# EXERCISE BRIEF
The reply should hold every line of the data below, unchanged, and none of the pictures.

───── DATA PROVIDED

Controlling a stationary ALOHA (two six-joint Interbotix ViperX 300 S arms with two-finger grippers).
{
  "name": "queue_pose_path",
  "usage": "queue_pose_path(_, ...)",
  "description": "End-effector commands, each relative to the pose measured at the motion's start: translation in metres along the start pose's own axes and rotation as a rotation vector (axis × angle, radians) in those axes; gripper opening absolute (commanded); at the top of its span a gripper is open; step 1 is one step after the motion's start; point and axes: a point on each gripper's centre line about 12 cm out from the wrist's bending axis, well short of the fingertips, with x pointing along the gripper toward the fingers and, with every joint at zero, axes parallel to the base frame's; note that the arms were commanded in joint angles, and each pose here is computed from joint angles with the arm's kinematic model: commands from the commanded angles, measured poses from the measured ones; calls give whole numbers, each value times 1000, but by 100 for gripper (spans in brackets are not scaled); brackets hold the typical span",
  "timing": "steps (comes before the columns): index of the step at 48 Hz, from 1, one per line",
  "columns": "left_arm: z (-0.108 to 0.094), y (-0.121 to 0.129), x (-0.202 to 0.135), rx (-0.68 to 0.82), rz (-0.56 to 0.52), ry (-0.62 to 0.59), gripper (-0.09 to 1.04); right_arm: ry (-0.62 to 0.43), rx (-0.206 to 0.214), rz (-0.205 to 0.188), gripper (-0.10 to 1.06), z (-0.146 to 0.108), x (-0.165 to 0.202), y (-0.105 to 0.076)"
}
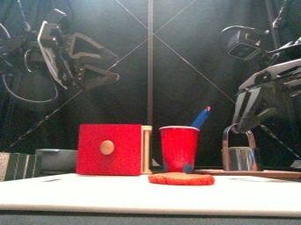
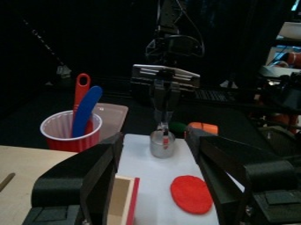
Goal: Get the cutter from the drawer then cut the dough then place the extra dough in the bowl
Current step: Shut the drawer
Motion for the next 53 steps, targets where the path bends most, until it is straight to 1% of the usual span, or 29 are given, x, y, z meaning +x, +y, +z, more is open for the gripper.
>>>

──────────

# PROBLEM SOLUTION
Controlling a stationary ALOHA (two six-joint Interbotix ViperX 300 S arms with two-finger grippers).
{
  "name": "queue_pose_path",
  "usage": "queue_pose_path(_, ...)",
  "description": "End-effector commands, each relative to the pose measured at the motion's start: translation in metres along the start pose's own axes and rotation as a rotation vector (axis × angle, radians) in those axes; gripper opening absolute (commanded); at the top of its span a gripper is open; step 1 is one step after the motion's start; point and axes: a point on each gripper's centre line about 12 cm out from the wrist's bending axis, well short of the fingertips, with x pointing along the gripper toward the fingers and, with every joint at zero, axes parallel to the base frame's; note that the arms were commanded in joint angles, and each pose here is computed from joint angles with the arm's kinematic model: commands from the commanded angles, measured poses from the measured ones; calls give whole numbers, each value times 1000, but by 100 for gripper (spans in brackets are not scaled); brackets hold the typical span",
  "timing": "steps (comes before the columns): index of the step at 48 Hz, from 1, one per line",
  "columns": "left_arm: z (-0.108 to 0.094), y (-0.121 to 0.129), x (-0.202 to 0.135), rx (-0.68 to 0.82), rz (-0.56 to 0.52), ry (-0.62 to 0.59), gripper (-0.09 to 1.04); right_arm: ry (-0.62 to 0.43), rx (-0.206 to 0.214), rz (-0.205 to 0.188), gripper (-0.10 to 1.06), z (-0.146 to 0.108), x (-0.165 to 0.202), y (-0.105 to 0.076)"
}
Goal: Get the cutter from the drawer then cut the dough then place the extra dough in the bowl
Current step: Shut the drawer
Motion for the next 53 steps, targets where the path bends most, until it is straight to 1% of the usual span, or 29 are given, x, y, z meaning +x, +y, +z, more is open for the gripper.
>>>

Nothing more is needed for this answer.